### Action item:
In your answer, reproduce exactly the lines from the beginning of the listing below through the one containing "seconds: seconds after", and only those lines.
*** Supplied entries Section Begins ***
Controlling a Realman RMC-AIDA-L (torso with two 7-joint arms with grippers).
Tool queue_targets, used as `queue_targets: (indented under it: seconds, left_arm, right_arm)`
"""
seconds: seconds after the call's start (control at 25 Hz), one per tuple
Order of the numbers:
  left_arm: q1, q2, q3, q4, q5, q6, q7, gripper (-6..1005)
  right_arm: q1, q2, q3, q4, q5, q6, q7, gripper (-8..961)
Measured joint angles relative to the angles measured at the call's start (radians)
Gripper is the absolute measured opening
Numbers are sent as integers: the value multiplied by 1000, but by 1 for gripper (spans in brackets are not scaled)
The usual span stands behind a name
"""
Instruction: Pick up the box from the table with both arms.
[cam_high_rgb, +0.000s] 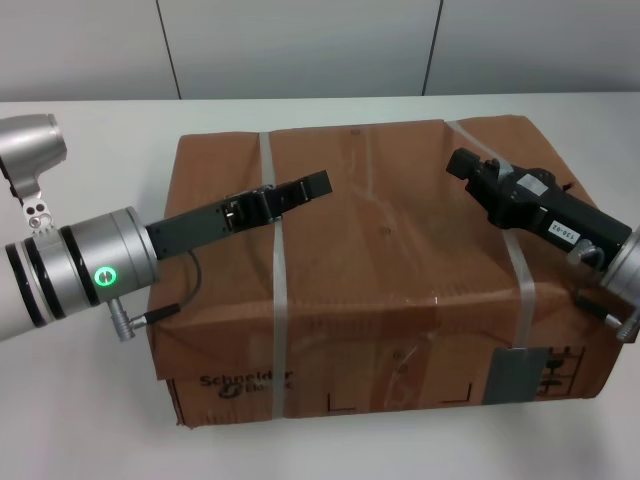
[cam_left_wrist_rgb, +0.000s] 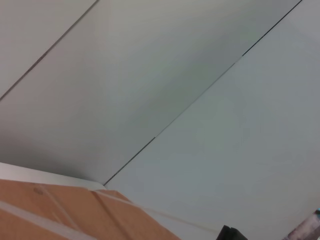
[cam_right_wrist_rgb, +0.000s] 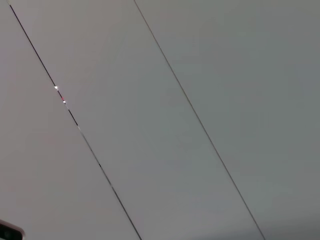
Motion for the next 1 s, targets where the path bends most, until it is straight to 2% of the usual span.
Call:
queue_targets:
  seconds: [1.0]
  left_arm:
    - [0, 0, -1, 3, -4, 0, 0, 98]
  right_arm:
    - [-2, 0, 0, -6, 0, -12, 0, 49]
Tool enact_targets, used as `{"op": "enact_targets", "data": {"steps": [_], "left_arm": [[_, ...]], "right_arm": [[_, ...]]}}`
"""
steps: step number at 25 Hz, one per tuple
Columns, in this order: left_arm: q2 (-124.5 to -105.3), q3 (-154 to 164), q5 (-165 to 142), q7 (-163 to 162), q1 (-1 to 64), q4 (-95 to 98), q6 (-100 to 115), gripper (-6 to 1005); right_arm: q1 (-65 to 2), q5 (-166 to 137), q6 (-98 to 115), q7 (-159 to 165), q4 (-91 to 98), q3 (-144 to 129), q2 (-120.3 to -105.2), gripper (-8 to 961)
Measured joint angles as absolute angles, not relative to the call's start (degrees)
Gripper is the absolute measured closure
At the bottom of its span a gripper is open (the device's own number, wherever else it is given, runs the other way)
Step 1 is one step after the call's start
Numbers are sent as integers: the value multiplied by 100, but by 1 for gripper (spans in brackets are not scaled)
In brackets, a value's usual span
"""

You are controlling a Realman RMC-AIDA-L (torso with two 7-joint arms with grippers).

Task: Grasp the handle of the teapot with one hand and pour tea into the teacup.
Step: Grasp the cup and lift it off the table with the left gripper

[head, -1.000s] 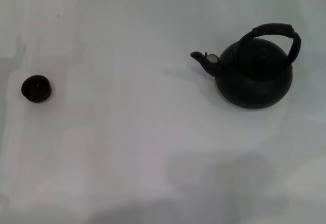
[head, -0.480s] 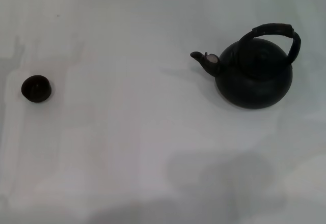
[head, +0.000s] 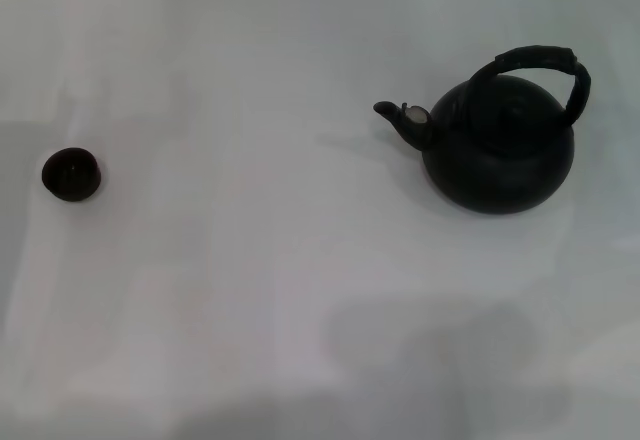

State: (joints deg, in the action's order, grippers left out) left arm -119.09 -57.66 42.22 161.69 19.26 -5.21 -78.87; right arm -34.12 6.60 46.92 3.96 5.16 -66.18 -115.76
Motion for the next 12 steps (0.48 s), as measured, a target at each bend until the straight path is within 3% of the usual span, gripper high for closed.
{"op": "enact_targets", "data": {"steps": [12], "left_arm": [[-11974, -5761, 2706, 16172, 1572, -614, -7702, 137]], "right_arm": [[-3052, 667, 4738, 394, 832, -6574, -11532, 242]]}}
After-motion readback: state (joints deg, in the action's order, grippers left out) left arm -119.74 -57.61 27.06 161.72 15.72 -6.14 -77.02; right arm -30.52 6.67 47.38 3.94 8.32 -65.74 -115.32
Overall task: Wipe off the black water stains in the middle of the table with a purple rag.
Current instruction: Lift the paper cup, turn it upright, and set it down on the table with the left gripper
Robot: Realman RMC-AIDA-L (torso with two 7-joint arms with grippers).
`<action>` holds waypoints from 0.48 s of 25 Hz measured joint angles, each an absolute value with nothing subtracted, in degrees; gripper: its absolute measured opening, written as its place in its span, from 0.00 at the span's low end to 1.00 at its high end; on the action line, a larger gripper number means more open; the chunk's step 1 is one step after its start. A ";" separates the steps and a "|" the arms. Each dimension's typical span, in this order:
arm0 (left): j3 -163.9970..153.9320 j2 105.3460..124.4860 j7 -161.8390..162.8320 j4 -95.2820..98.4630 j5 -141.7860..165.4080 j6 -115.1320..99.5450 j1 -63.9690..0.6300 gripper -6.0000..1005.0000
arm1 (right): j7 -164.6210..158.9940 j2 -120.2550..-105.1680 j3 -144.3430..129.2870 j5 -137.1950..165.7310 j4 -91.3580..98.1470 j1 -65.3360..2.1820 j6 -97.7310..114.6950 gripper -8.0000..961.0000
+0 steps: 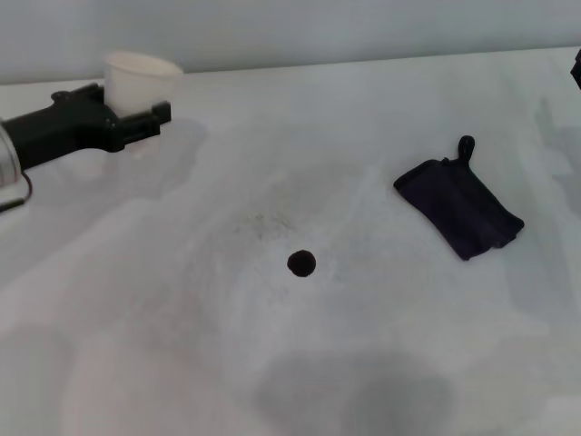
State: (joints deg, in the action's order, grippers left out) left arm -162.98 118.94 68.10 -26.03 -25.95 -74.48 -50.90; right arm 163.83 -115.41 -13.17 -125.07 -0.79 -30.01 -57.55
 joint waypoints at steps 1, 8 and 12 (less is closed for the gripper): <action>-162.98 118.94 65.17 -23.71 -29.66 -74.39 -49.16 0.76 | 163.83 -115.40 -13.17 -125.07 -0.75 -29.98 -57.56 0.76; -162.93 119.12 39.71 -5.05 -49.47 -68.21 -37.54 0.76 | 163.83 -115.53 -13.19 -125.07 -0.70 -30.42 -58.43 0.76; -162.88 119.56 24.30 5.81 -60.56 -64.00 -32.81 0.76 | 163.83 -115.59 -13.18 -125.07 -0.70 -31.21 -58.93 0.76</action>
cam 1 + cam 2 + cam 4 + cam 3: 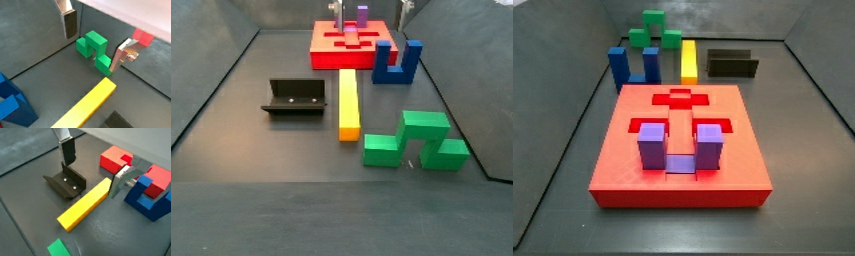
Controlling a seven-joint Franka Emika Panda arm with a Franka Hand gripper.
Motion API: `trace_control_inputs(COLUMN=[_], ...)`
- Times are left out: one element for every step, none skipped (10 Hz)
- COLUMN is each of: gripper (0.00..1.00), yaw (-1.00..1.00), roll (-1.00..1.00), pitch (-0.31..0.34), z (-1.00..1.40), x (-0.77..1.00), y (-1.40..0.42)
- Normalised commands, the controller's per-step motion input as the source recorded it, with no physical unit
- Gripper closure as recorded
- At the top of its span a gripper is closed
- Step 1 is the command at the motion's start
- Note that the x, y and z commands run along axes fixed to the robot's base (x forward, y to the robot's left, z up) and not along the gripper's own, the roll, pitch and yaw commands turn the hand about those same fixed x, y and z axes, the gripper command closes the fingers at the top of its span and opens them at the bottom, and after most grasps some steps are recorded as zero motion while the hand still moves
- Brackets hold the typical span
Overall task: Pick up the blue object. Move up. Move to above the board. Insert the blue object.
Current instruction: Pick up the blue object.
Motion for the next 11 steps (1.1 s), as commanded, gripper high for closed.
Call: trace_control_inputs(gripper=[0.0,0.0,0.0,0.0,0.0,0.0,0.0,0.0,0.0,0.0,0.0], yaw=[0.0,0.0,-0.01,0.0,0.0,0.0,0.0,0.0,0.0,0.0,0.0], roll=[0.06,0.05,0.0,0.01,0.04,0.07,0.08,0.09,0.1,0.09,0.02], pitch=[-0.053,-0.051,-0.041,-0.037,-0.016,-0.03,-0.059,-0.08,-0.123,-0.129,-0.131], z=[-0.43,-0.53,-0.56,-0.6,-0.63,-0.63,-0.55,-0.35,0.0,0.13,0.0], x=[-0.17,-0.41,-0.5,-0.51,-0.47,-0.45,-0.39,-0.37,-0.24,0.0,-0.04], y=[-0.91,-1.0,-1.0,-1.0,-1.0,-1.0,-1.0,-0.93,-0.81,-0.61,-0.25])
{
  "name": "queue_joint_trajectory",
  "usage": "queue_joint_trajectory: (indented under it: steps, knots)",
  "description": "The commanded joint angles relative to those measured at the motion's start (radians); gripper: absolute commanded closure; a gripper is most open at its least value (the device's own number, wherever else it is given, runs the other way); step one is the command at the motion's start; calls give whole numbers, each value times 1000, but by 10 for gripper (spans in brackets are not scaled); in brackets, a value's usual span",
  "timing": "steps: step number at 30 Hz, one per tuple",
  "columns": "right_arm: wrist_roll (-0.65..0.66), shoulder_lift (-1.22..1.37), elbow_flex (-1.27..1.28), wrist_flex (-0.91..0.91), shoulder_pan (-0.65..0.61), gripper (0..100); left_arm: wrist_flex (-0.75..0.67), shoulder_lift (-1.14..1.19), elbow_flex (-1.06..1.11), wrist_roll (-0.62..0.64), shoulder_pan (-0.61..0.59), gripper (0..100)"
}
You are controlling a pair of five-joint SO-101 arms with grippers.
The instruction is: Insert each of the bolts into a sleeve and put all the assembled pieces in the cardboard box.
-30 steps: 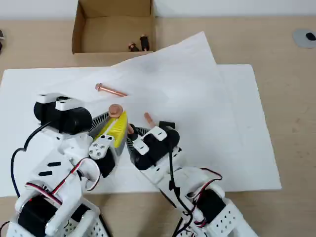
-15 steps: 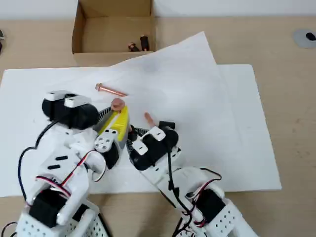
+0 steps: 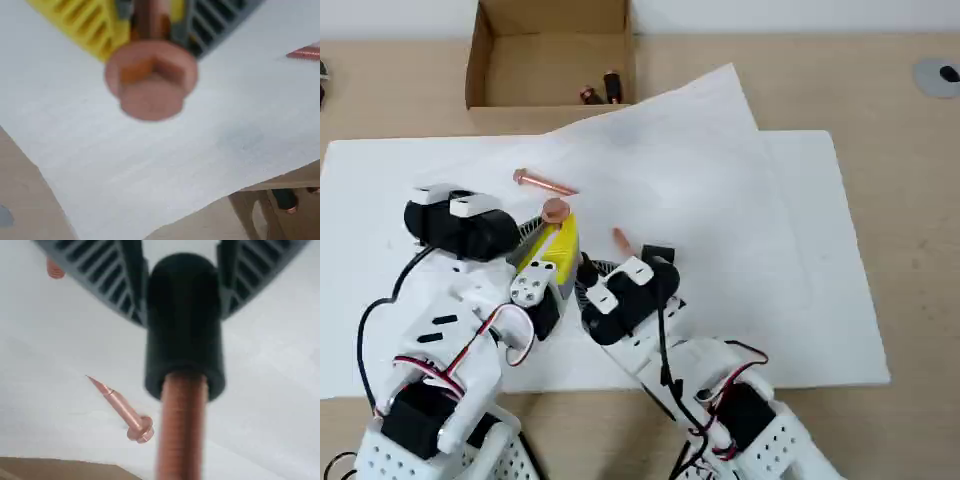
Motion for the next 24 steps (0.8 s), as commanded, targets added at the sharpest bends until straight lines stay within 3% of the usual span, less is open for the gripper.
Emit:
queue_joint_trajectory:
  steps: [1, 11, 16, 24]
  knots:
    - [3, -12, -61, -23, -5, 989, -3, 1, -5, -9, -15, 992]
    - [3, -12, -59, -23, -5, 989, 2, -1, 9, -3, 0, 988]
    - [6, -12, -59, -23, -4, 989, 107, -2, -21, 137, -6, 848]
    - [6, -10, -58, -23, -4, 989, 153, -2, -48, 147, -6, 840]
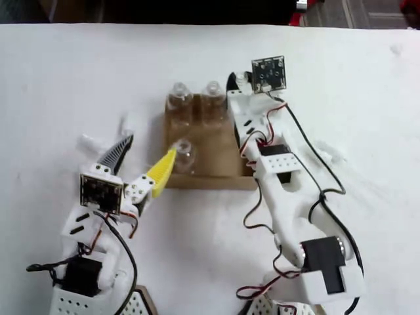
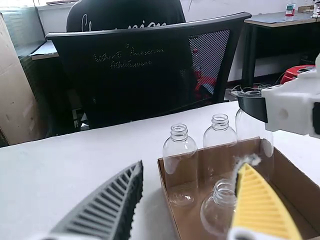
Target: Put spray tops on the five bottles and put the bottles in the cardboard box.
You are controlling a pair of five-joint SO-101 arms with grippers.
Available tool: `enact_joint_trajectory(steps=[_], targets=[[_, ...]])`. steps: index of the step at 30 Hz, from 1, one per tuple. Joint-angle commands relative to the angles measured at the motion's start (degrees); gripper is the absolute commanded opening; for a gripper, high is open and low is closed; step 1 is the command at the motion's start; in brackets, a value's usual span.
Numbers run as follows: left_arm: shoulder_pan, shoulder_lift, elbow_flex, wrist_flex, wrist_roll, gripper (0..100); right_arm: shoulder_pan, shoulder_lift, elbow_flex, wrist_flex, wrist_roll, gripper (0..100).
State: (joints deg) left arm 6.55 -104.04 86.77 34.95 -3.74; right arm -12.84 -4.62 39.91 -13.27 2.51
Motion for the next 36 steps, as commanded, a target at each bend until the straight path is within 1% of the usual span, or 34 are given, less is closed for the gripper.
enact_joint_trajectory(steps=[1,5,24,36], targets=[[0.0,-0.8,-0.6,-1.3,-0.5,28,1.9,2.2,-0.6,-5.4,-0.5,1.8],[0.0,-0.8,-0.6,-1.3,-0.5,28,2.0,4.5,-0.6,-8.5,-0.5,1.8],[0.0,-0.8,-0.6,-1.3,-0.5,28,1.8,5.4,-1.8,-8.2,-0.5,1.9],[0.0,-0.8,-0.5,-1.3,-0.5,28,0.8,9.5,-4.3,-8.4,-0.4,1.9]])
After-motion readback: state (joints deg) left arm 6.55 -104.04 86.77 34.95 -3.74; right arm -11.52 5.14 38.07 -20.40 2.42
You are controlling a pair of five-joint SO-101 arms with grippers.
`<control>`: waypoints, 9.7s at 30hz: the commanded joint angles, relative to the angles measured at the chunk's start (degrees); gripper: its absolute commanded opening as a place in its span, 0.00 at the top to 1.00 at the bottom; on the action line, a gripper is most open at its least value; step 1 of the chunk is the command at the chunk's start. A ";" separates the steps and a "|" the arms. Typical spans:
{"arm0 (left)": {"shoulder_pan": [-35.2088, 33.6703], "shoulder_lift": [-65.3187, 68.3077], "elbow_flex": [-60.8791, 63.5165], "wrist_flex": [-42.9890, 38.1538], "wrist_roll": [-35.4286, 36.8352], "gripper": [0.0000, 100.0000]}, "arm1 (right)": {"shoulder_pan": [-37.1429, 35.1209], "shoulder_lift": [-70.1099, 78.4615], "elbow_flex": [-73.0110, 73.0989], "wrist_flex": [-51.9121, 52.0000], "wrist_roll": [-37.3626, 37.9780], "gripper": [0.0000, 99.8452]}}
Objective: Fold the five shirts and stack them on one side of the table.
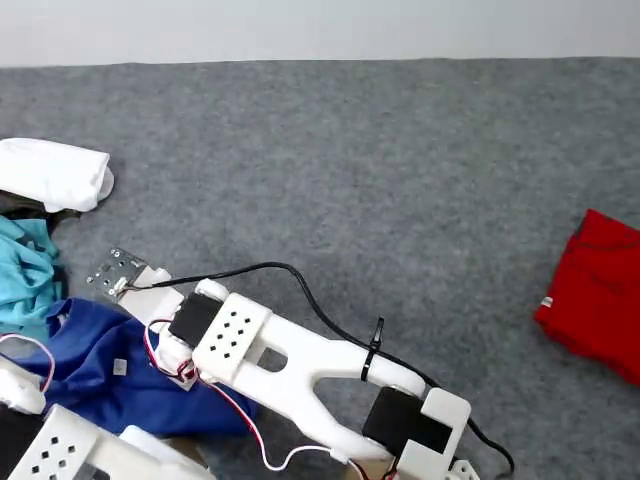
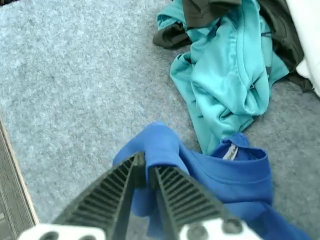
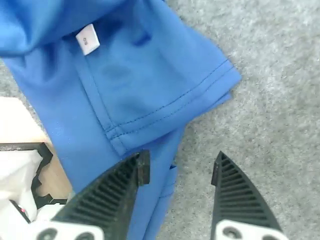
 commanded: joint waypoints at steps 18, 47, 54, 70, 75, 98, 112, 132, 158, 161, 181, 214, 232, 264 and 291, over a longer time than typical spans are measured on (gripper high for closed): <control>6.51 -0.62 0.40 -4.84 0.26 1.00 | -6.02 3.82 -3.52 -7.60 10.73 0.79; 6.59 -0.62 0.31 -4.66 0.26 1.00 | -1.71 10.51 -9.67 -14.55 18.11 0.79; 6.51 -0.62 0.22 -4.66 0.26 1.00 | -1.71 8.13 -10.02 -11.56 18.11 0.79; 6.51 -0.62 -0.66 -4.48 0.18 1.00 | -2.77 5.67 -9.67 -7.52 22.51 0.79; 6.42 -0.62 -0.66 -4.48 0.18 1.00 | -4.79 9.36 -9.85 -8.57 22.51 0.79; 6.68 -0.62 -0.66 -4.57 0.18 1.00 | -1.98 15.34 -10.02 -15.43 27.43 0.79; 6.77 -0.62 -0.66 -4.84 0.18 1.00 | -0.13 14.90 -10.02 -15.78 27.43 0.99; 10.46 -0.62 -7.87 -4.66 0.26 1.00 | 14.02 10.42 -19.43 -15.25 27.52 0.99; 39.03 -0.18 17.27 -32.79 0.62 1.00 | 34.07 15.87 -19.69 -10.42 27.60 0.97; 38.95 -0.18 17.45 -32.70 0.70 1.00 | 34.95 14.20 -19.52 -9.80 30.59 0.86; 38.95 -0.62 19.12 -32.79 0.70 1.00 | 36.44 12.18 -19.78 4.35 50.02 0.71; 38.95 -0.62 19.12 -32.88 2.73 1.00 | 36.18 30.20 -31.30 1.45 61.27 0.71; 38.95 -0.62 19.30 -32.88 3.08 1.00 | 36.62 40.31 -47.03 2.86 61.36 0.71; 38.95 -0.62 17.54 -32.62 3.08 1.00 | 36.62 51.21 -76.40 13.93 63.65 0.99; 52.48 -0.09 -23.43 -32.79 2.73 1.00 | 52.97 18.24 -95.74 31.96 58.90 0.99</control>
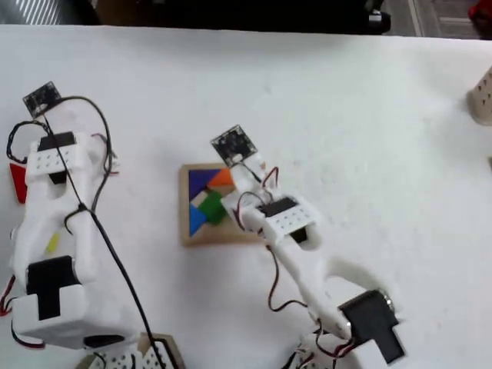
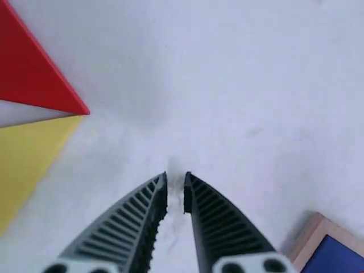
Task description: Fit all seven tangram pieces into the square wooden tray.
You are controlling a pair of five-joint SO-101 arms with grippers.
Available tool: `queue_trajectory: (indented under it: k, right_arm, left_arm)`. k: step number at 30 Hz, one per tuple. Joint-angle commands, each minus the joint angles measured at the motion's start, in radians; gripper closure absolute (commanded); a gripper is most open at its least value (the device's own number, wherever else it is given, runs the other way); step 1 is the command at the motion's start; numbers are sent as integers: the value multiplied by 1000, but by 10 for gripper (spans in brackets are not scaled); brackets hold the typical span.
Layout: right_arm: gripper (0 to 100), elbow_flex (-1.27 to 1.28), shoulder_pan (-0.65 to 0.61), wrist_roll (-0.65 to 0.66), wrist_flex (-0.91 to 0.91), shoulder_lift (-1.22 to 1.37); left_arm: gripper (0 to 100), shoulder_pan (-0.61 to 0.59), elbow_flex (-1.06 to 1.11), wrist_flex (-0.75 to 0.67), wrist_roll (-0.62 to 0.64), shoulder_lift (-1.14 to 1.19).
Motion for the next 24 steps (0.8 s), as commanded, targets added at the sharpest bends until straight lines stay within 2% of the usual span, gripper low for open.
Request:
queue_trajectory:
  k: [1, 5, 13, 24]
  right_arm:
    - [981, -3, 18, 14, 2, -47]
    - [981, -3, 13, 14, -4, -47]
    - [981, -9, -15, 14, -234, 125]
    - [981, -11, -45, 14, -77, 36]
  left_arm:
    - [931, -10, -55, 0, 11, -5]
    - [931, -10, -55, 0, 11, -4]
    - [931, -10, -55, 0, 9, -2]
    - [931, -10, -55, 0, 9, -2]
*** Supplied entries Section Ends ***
### Answer box:
Controlling a Realman RMC-AIDA-L (torso with two 7-joint arms with grippers).
Tool queue_targets, used as `queue_targets: (indented under it: seconds, left_arm, right_arm)`
"""
seconds: seconds after the call's start (control at 25 Hz), one per tuple

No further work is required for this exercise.